* Action item
Locate the line that contains "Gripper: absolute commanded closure" in the entries below, then repeat it and every following line through the line that contains "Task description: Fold", exactly, and no others.
*** Source data
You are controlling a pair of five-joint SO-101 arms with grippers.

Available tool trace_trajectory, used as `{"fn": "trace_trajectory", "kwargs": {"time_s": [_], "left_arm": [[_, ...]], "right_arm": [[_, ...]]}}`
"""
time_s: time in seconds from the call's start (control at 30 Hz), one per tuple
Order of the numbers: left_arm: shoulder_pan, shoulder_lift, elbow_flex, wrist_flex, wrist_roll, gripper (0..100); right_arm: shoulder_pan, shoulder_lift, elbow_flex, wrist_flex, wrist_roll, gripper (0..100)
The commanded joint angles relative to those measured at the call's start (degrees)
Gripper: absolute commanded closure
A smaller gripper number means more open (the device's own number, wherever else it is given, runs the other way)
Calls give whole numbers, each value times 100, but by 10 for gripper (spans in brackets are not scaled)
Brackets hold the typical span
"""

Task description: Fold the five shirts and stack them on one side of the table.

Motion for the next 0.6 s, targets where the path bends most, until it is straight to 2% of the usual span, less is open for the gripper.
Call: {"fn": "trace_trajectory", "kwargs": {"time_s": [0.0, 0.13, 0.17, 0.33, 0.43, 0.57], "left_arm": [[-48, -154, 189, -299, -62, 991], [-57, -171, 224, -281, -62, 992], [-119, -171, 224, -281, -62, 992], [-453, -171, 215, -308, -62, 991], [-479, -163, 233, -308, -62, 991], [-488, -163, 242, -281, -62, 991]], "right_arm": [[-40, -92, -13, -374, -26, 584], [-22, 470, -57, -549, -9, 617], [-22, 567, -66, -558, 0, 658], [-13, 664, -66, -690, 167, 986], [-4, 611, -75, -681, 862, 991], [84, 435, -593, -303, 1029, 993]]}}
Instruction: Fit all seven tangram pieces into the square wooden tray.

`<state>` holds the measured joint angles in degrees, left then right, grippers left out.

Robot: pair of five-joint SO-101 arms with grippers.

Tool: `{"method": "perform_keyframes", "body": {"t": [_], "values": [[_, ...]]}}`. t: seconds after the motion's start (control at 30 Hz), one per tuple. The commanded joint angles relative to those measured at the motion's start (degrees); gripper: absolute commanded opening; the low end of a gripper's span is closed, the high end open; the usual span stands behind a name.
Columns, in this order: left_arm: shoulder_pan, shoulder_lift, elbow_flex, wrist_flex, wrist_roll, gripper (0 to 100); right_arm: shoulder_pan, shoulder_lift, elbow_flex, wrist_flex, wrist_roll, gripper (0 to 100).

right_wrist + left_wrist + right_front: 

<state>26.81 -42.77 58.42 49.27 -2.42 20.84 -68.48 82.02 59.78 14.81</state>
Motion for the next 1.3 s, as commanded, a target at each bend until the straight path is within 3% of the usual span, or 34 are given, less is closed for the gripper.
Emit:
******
* Answer section
Gripper: absolute commanded closure
A smaller gripper number means more open (the device's own number, wherever else it is given, runs the other way)
Calls give whole numbers, each value times 100, but by 10 for gripper (spans in brackets are not scaled)
Brackets hold the typical span
"""

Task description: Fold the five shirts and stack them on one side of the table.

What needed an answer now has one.